After this, remove the supernatant and transfer it to the tubes containing the supernatant from the first centrifugation. To neutralize the pH of the supernatant, add 11 microliters of 5.8 molar hydrochloric acid. Use litmus paper to confirm the pH is approximately seven.

Next, add 90 microliters of 100%trichloroacetic acid to each tube. Then incubate the tubes on ice for 30 minutes. Centrifuge the samples at 13, 000 G for 10 minutes at four degrees Celsius.

Carefully use a vacuum line and glass micropipette tip to remove the trichloroacetic acid. Be very careful not to disturb the pellet with the suction tip. Next, wash the pellet with 100 microliters of acetone cooled to 20 degrees Celsius, then allow the acetone to evaporate in a fume hood.

Dissolve the protein pellet with one milliliter of sodium hydroxide. Additional rounds of heating, vortexing and sonic heating may be required. Add 160 microliters of each IGG standard solution to a 96-well plate in triplicate, starting with the A1 position Next, in a new 1.5 milliliter tube add 50 microliters of each sample solution to 950 microliters of distilled water.

Then add 60 microliters of each diluted sample to the well plate in triplicate, starting with the H1 position. Add 100 microliters of distilled water to all of the blank and unknown sample wells. Using a multi-channel pipette, add 40 microliters of Coomassie Brilliant Blue G-250 protein dye to each well of the plate.

Using a needle, pop any bubbles present in the wells. After this, allow the plate to incubate at room temperature for five minutes. Then use a microplate spectrophotometer to record the absorbence values for each well at 595 nanometers.

First, weigh out replicates from each tissue sample into glass 15 milliliter tubes. Label the tubes and record the exact mass of each sample. Next, add one milliliter of 0.1 molar sulfuric acid to each tube and close the caps tightly.

Then place the tubes in a boiling-water bath for one hour. Transfer the tubes to a tepid water bath to cool. Then pour the contents of the tubes into labeled 1.5 milliliter microcentrifuge tubes.

After this centrifuge tubes at 15, 000 G for 10 minutes. Use a micro pipette to transfer the supernatant to new labeled 1.5 milliliter tubes. Using a pipette transfer 15 microliters of each unknown sample to its own test tube.

Then add 385 microliters of distilled water to each tube. In a fume hood add 400 microliters of 5%phenol to each standard and unknown sample test tube. Immediately thereafter add two milliliters of sulfuric acid to each tube.

Make sure to add the sulfuric acid to the surface of the solution. After incubating the tubes for 10 minutes, vortex the tubes. Then incubate the tube for an additional 30 minutes.
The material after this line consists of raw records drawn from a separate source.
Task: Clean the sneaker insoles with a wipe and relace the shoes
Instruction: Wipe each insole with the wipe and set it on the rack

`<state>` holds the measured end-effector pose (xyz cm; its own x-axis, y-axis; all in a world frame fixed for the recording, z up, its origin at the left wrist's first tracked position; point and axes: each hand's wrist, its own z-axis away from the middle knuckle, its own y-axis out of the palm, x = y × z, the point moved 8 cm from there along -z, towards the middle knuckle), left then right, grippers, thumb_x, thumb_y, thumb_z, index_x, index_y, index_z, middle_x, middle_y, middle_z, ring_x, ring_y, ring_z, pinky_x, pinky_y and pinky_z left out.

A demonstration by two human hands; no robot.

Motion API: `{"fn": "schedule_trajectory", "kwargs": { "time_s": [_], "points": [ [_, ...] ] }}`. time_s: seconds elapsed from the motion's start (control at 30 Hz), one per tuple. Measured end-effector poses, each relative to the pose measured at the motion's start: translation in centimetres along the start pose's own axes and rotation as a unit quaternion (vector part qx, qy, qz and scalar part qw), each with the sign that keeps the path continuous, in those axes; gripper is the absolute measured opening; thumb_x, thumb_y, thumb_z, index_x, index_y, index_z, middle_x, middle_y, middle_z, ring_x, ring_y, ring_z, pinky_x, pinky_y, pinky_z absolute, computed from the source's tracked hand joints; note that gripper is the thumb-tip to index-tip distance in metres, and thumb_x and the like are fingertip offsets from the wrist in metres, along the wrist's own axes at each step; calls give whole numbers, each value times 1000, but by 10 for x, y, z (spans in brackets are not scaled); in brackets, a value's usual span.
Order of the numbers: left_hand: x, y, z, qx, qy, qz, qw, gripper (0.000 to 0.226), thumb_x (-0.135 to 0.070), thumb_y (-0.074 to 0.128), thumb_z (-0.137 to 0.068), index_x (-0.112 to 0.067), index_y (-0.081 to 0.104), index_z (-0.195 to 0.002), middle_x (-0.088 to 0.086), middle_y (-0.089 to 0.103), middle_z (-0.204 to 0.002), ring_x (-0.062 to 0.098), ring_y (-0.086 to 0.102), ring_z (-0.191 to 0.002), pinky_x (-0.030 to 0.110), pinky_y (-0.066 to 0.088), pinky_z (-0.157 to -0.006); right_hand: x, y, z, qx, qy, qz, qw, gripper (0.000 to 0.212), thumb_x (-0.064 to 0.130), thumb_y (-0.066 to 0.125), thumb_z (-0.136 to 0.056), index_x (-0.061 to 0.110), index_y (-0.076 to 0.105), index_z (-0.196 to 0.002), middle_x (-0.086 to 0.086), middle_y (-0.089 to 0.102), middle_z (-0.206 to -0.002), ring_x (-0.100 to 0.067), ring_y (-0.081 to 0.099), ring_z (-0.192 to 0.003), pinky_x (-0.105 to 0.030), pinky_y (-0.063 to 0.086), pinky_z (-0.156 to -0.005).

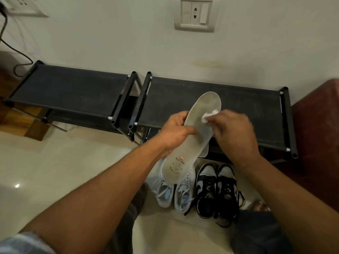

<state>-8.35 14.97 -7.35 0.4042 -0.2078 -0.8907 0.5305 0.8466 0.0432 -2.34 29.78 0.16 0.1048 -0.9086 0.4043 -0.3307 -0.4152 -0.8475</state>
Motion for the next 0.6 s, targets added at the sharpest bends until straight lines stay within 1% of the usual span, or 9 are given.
{"fn": "schedule_trajectory", "kwargs": {
  "time_s": [0.07,0.13,0.2,0.23,0.3,0.37,0.5,0.53,0.6],
  "points": [
    [-3,2,0,9,-2,-9,1000,42,4,70,-90,-13,68,-128,13,79,-115,34,76,-108,57,61,-97,-15,-9,-5,-25,47,1,999,18,24,73,-94,23,79,-110,2,75,-101,-19,71,-88,-46,57,-83],
    [-2,4,1,10,-10,9,1000,48,-3,74,-84,-12,66,-131,17,77,-116,39,74,-110,58,61,-97,7,2,2,-1,-7,16,1000,17,23,74,-93,22,79,-109,1,75,-98,-21,71,-86,-46,56,-80],
    [1,5,1,10,-17,19,1000,49,-4,73,-85,-11,64,-133,21,75,-119,40,73,-111,58,61,-98,26,14,11,37,-68,15,997,16,21,74,-93,20,80,-108,1,75,-95,-22,71,-84,-44,56,-77],
    [1,5,2,14,-17,16,1000,47,-1,70,-88,-11,64,-134,20,75,-120,38,74,-110,56,61,-98,19,12,9,39,-55,14,998,16,22,74,-94,21,80,-108,1,75,-96,-22,71,-84,-45,56,-77],
    [-1,4,1,24,-14,4,1000,45,3,65,-92,-13,63,-134,15,76,-120,34,74,-111,55,60,-99,-8,-5,-2,0,17,8,1000,17,23,75,-93,21,80,-109,0,75,-99,-19,71,-86,-44,58,-80],
    [-4,2,2,28,-8,5,1000,44,3,64,-92,-13,65,-134,13,77,-120,33,75,-111,55,60,-99,-18,-14,-4,-28,52,0,998,17,21,76,-92,19,80,-109,-1,75,-101,-18,71,-87,-39,58,-82],
    [-3,2,5,17,-8,26,999,37,-4,73,-89,-8,70,-126,22,77,-114,37,75,-101,53,61,-93,27,15,11,41,-61,0,997,17,19,79,-89,20,81,-106,1,74,-95,-22,71,-82,-39,54,-75],
    [-3,2,5,18,-7,20,1000,34,-3,72,-93,-9,70,-126,21,77,-114,36,75,-101,51,62,-92,21,14,9,43,-48,-2,998,17,20,79,-89,21,81,-106,1,74,-95,-22,71,-82,-37,53,-77],
    [-5,2,4,25,-8,-4,1000,33,-1,64,-99,-13,69,-129,13,79,-115,31,77,-104,49,62,-92,-9,-1,-2,7,30,-7,1000,17,22,77,-92,22,80,-108,1,74,-99,-19,71,-85,-35,54,-82]
  ]
}}
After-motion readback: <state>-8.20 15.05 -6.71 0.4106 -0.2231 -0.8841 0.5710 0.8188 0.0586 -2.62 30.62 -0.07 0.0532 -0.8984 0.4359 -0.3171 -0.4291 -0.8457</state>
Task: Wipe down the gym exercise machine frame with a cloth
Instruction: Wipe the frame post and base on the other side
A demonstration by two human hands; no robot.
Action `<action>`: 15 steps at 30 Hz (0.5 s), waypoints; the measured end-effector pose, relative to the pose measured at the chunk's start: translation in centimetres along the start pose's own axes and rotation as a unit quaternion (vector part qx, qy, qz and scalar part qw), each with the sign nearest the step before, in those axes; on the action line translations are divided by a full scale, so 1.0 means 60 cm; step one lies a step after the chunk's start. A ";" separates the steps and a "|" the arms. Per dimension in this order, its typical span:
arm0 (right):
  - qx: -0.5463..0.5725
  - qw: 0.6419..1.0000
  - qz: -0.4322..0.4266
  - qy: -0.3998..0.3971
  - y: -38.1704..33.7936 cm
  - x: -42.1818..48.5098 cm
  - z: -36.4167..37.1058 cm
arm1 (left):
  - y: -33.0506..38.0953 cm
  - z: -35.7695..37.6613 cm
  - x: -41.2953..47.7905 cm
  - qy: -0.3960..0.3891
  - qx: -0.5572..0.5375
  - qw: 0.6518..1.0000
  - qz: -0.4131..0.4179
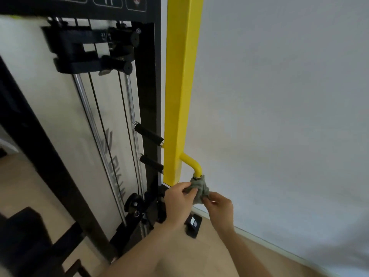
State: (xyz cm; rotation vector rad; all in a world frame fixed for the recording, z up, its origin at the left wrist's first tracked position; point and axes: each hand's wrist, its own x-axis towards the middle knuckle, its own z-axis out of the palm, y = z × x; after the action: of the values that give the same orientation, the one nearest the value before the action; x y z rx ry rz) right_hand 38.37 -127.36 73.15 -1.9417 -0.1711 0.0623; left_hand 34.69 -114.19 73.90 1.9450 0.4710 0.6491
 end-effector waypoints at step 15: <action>0.115 0.991 0.019 -0.073 -0.009 0.003 0.087 | -0.055 -0.084 -0.002 0.117 -0.051 0.979 -0.161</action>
State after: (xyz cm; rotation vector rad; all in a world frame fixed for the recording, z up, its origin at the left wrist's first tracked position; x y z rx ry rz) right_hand 37.87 -122.34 71.77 -1.7111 -0.2146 0.2403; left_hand 31.28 -109.36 72.75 1.6536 0.8612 0.6781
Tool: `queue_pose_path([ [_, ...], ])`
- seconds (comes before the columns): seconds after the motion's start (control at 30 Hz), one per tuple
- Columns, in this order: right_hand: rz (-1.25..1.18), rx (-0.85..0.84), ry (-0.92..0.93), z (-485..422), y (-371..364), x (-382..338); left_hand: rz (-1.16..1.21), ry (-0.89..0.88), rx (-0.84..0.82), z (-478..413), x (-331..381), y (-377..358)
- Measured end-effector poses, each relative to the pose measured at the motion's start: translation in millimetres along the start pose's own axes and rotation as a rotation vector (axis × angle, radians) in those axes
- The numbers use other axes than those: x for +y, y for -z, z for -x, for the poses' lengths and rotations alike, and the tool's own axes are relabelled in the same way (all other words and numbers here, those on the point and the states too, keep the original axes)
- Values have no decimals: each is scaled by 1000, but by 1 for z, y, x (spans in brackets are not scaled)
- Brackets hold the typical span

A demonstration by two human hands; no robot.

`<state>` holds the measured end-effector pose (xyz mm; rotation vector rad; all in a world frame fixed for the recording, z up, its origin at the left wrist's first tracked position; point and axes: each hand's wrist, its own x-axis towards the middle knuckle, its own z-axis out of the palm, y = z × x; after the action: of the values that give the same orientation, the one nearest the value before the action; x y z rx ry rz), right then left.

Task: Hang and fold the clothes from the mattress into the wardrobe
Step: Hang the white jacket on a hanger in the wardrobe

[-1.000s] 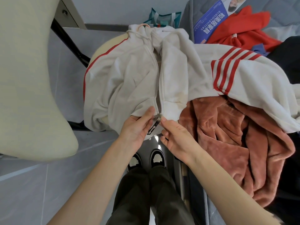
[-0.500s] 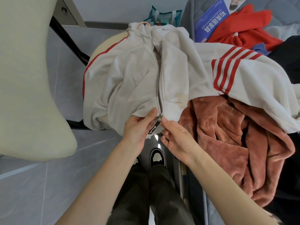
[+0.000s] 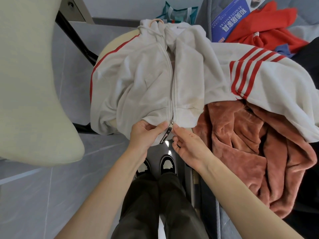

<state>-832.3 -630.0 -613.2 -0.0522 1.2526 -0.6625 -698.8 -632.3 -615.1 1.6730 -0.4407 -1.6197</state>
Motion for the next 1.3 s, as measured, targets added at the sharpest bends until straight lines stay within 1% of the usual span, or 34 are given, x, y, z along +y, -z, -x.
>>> queue_pose_path([
  [0.13,-22,-2,-15,-4,-3,1,-66,-53,25,0,-1,2],
  [0.23,-40,4,-30,-5,-6,0,-105,-47,52,-2,-2,6],
  [0.43,7,15,-15,-7,-4,4,-162,-41,8,-1,1,9],
  [0.53,107,8,-7,-6,-5,-1,-140,-66,22,-2,6,9],
  [0.63,268,-5,-73,-5,-2,-13,-127,-64,14,-1,9,9],
  [0.7,392,-48,-131,-3,1,-18,-133,-62,8,-1,10,10],
  [0.77,458,-96,-149,1,3,-20,-159,-58,7,-3,10,13],
  [0.87,478,-99,-114,4,2,-28,-176,-62,18,-3,7,14],
  [0.93,515,-69,-53,7,0,-36,-251,-64,44,-1,3,12],
  [0.97,561,-57,-9,9,-2,-39,-274,-61,58,1,0,10],
  [1.03,715,-21,71,10,-7,-43,-248,-29,80,3,-7,6],
  [1.13,925,22,146,10,-16,-47,-229,-1,108,7,-16,0],
  [1.3,958,22,95,3,-29,-50,-249,22,169,11,-25,-2],
])
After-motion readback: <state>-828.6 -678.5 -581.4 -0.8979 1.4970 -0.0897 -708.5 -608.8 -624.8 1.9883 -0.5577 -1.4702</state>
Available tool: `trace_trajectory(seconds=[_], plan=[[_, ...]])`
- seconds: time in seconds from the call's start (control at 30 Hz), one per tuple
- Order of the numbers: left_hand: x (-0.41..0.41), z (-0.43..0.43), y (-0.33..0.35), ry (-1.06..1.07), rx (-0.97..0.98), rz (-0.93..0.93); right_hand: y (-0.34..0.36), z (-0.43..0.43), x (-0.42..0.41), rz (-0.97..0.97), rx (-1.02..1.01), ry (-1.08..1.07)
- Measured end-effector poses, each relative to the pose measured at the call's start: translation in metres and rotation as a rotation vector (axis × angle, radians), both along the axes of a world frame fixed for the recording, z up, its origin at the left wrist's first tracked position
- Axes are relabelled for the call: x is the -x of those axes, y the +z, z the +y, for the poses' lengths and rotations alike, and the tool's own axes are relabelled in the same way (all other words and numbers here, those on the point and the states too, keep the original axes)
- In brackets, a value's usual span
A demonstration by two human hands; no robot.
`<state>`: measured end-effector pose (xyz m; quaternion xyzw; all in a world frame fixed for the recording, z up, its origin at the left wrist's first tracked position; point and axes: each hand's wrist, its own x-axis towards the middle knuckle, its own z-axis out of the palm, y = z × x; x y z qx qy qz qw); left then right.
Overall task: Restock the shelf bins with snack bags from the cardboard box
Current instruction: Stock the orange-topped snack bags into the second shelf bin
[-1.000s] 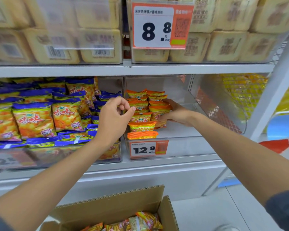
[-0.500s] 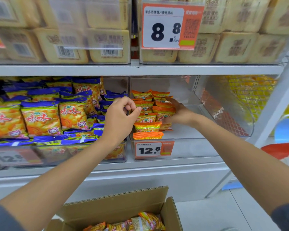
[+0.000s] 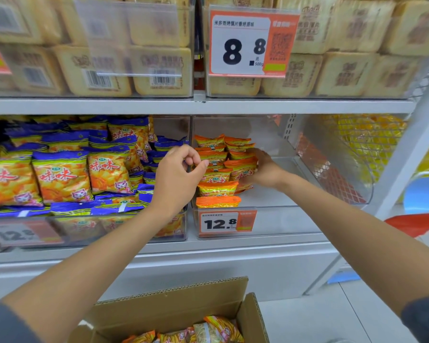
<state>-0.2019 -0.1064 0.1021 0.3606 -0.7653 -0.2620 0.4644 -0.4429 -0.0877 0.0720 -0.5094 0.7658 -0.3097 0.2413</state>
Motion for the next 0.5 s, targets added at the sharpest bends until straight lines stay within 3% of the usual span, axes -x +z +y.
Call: trace_trajectory(seconds=[0.27, 0.37, 0.5], plan=[[0.000, -0.002, -0.002, 0.012, 0.014, -0.019, 0.008, 0.007, 0.004, 0.044, -0.027, 0.004], [0.000, -0.003, -0.002, 0.014, 0.007, -0.028, 0.015, 0.016, 0.001, 0.084, 0.040, 0.017], [-0.005, 0.001, 0.006, 0.010, -0.009, -0.065, 0.033, 0.051, -0.025, 0.274, 0.204, -0.044]])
Transfer 800 microliter from each sample tube to three polystyrene 1.5 milliliter semi-microcuvettes. Then set the spectrophotometer to read at 490 nanometers and calibrated with a blank cuvette. Finally, run each cuvette through the spectrophotometer and record the absorbence.

Using this protocol, the soluble protein and digestible carbohydrate content of four different field and sweet corn tissues from three geographical regions were analyzed. Significant differences in soluble protein content were observed between the regions, thus necessitating separate analyses for each region. Across regions there were several differences in soluble protein and digestible carbohydrate content between tissues.

In Minnesota, tissues only varied in soluble protein content while North Carolina tissues varied in both soluble protein and digestible carbohydrates. Variability in tissue macronutrient content in Texas depended on the variety. This technique will allow researchers in the field of plant sciences and nutritional ecology to precisely measure soluble plant protein and digestible carbohydrates, rather than extrapolating from elemental measures.

Don't forget that working with liquid nitrogen, concentrated acids and bases, can be extremely hazardous. So always use precautions such as gloves, safety goggles, aprons and closed-toed shoes whenever working with these chemicals.